Akcja ratowników na brzegu była błyskawiczna. Reanimacja trwała kilka minut. "Znaleźli obie kobiety. 28-latka dość szybko odzyskała przytomność, została zaopatrzona w tlen i karetką pogotowia trafiła do tarnogórskiego szpitala."
" W przypadku drugiej kobiety sytuacja była bardzo poważna, ponieważ nie stwierdzono u niej funkcji życiowych. Ratownicy rozpoczęli resuscytację krążeniowo-oddechową, którą w następnym etapie przejęli strażacy, ratownicy i ratownicy z LPR" - dodał oficer prasowy.

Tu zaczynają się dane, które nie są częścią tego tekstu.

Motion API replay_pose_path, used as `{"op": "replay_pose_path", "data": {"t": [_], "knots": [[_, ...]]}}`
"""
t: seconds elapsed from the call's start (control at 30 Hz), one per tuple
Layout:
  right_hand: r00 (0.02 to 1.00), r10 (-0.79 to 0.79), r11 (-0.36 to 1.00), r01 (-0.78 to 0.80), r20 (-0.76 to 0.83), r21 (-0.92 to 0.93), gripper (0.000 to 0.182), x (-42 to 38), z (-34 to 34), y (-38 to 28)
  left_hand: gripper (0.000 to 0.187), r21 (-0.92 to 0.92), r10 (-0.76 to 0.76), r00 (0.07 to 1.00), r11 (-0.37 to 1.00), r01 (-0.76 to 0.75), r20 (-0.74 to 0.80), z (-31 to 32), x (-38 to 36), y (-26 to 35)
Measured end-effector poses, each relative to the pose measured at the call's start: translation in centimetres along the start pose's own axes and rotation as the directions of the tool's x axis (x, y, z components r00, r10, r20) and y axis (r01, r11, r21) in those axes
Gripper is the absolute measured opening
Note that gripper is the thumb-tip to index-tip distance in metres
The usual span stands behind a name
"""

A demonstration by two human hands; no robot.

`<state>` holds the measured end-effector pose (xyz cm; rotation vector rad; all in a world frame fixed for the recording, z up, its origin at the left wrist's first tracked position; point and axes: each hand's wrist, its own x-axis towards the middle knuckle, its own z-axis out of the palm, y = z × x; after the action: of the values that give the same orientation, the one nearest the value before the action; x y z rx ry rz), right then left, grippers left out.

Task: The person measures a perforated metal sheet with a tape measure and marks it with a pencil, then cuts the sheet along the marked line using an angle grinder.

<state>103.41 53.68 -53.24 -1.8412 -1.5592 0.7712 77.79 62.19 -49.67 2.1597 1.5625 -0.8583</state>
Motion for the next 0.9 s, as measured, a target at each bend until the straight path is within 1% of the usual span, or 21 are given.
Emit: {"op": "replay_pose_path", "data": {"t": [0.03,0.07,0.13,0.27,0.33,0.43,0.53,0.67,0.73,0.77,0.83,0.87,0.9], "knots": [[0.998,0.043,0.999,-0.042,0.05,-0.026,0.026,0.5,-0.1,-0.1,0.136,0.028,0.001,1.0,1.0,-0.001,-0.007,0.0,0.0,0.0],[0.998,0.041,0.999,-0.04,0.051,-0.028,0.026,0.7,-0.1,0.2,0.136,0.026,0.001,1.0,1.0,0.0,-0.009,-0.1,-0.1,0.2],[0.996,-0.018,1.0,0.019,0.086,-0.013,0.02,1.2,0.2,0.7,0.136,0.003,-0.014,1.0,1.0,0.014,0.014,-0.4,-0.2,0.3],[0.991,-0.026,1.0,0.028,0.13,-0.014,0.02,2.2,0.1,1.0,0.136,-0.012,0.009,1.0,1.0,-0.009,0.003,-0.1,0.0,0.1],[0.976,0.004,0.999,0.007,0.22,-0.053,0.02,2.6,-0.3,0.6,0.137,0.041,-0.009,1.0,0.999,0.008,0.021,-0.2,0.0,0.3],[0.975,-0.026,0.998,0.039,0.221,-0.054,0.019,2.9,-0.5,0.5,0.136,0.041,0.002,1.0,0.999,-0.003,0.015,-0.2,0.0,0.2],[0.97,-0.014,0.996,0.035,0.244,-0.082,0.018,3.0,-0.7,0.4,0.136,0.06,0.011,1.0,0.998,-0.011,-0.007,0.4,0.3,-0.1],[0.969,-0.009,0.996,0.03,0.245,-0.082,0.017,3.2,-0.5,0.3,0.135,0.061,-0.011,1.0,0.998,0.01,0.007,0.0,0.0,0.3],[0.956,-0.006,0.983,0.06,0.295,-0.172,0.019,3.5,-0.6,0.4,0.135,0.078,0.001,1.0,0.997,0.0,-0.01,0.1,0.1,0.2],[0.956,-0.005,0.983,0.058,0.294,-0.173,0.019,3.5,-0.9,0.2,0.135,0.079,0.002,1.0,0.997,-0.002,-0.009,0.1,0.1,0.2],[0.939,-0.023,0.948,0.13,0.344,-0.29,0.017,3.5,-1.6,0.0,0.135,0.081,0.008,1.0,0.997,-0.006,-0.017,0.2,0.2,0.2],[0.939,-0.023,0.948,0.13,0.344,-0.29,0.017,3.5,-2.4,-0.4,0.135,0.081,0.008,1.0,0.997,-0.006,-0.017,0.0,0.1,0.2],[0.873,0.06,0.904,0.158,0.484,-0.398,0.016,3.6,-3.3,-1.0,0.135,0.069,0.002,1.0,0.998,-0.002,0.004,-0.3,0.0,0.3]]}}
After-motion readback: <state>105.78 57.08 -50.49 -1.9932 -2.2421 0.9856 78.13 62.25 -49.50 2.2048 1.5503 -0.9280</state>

Ratownicy ostrzegają wszystkich plażowiczów na kąpieliskach
Stan kobiety był ciężki. Do szpitala w Sosnowcu została przetransportowana przy pomocy Lotniczego Pogotowia Ratunkowego. Niestety, w niedzielę śląska policja poinformowała w komunikacie, że 27-latka zmarła w szpitalu.
"Apelujemy do wszystkich przebywających nad zalewami, nie tylko naszymi, ale wszędzie, o stosowanie się do ogólne przyjętych zasad, regulaminów i co najważniejsze - korzystanie ze strzeżonych kąpielisk" - dodał oficer prasowy.